Теперь надо, наконец, пояснить, как в одном произведении оказались Соловки и Чарли Бронсон, что там, на «Кристалле», происходит. «СЛОН» — сложноустроенное трехчастное сочинение, спектакль-путешествие в сердце тьмы. В первом акте зритель оказывается в камерном подобии замшелого советского ДК, на сцене которого играют коллаж из трех советских пьес: практически неизвестного сегодня текста «Далёкое» Александра Афиногенова, пережившей второе, кинематографическое рождение в оттепель (когда Геннадий Полока снял по ней фильм) и в перестройку (когда фильм Полоки выпустили в прокат) «Интервенции» Льва Славина и до сих пор популярной «Тани» Алексея Арбузова. Эти пьесы играли в тюремных театрах узники сталинских лагерей. Брусникинцы чураются буквального изображения зеков, но в их мертвенно бледных лицах, механической моторике людей-зомби, почти безэмоциональной, вытравленной декламации, пластике мучимых физической болью подранков — абсолютная концентрация советского ужаса, отражающегося от выложенных казенным кафелем стен. И безобидный текст финала той же «Тани»: «Глядите, какой снег! Он будет лететь нам вдогонку, а мы, как в детстве, задерем головы и будем глотать его, как мороженое... А вечером, когда мы доберемся до города, мы достанем вот этот огурец, посолим его и торжественно съедим... А наутро снег заметет наши следы, словно мы никогда и не проезжали по этой дороге» — звучит и синопсисом апокалиптического хоррора, и заупокойной молитвой (забегая вперед, скажу, что в третьей части Стадников превратит в такую молитву восемь стихотворений Пауля Целана).

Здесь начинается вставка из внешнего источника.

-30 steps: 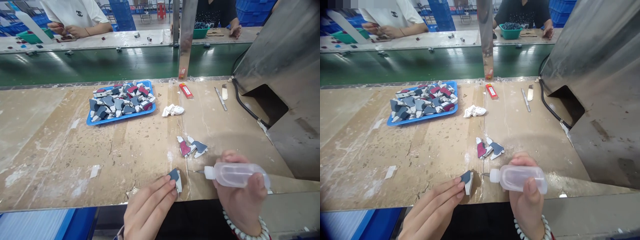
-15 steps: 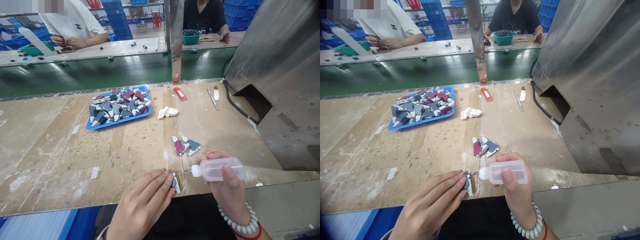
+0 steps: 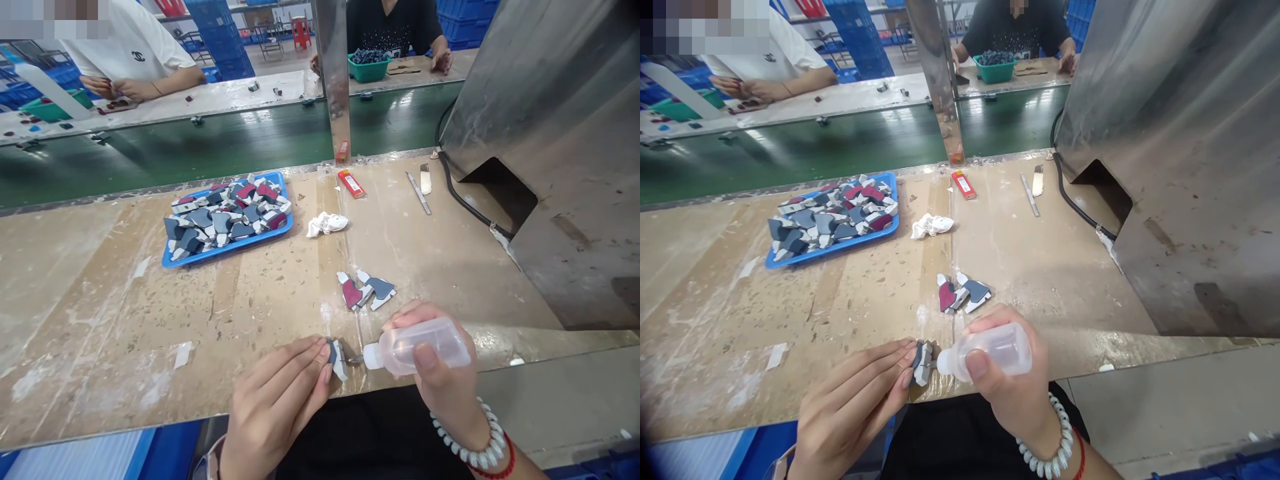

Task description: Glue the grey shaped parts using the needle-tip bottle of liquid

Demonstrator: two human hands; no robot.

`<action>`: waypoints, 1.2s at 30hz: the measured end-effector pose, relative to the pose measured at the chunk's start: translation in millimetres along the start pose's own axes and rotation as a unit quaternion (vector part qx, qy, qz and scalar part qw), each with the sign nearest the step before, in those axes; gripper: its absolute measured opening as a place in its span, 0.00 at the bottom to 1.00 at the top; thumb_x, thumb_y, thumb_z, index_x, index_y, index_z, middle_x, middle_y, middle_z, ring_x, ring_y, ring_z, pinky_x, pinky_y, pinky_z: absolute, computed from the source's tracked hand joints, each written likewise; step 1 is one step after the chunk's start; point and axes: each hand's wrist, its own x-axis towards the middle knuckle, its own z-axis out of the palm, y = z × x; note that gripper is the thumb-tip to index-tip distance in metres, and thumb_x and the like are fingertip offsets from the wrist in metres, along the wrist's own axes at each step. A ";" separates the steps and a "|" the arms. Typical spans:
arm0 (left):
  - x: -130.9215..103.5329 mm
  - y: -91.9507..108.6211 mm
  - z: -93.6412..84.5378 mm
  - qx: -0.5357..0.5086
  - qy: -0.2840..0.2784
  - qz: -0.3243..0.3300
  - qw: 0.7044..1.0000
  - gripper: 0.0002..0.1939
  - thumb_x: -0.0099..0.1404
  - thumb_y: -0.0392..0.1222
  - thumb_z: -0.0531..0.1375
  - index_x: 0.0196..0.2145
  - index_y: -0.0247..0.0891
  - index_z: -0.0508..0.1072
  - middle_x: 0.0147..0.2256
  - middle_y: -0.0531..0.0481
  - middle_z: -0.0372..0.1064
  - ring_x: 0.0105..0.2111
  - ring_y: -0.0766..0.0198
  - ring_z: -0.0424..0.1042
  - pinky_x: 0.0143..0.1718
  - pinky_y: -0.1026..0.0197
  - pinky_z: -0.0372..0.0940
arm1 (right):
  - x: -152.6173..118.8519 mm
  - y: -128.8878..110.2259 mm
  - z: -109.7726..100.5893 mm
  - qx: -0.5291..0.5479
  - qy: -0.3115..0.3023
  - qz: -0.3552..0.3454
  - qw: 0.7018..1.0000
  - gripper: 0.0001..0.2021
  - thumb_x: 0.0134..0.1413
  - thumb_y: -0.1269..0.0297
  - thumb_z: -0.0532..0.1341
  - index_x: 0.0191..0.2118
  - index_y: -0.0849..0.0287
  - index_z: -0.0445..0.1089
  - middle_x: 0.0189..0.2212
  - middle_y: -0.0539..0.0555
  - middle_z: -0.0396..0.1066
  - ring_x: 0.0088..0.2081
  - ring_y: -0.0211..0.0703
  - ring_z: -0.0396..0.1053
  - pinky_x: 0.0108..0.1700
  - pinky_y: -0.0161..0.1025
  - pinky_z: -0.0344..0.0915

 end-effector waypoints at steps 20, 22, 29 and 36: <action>7.6 -1.2 -2.4 -0.081 -0.008 -0.076 0.994 0.09 0.66 0.25 0.61 0.40 0.35 0.77 0.36 0.47 0.79 0.41 0.59 0.79 0.44 0.57 0.77 | 1.6 -2.5 2.7 -0.059 -0.056 -0.034 0.996 0.17 0.56 0.46 0.68 0.42 0.53 0.75 0.35 0.55 0.76 0.36 0.47 0.74 0.33 0.40 0.72; 8.5 -0.3 -2.5 -0.082 -0.006 -0.081 0.993 0.09 0.66 0.25 0.61 0.39 0.36 0.77 0.36 0.48 0.79 0.40 0.59 0.79 0.43 0.57 0.77 | 0.4 -2.4 3.0 -0.059 -0.058 -0.045 0.996 0.17 0.56 0.47 0.68 0.43 0.53 0.75 0.35 0.56 0.75 0.37 0.48 0.74 0.34 0.41 0.73; 9.0 0.5 -1.3 -0.094 -0.007 -0.090 0.991 0.09 0.66 0.24 0.61 0.38 0.35 0.77 0.35 0.48 0.79 0.39 0.60 0.79 0.45 0.59 0.76 | -1.2 -2.3 4.1 -0.039 -0.070 -0.044 0.996 0.17 0.54 0.48 0.70 0.44 0.51 0.76 0.37 0.55 0.75 0.37 0.48 0.74 0.35 0.42 0.73; 8.2 0.8 -0.9 -0.098 -0.005 -0.089 0.991 0.10 0.66 0.24 0.61 0.39 0.36 0.77 0.35 0.48 0.78 0.39 0.60 0.79 0.44 0.57 0.77 | -4.9 2.4 3.5 -0.031 -0.046 -0.020 0.998 0.17 0.56 0.47 0.68 0.42 0.54 0.76 0.35 0.57 0.76 0.33 0.49 0.74 0.27 0.40 0.70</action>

Во втором акте мы перемещаемся в светлый зал, где актеры исполняют музыкальный текст Дмитрия Власика — своего рода гимн блуду подневольного труда, ораторию бессмысленных, изнурительных действий. Третья, самая продолжительная часть долгого трехчасового спектакля разворачивается в гигантском ангаре, напоминающем съемочный павильон. Здесь актеры будут разыгрывать эпизоды из «Бронсона» и «Конформиста», «Мастера», «Горькой луны» и «Голода» Стива МакКуина — все так или иначе связанные кроваво-красными нитями насилия, подчинения, несвободы.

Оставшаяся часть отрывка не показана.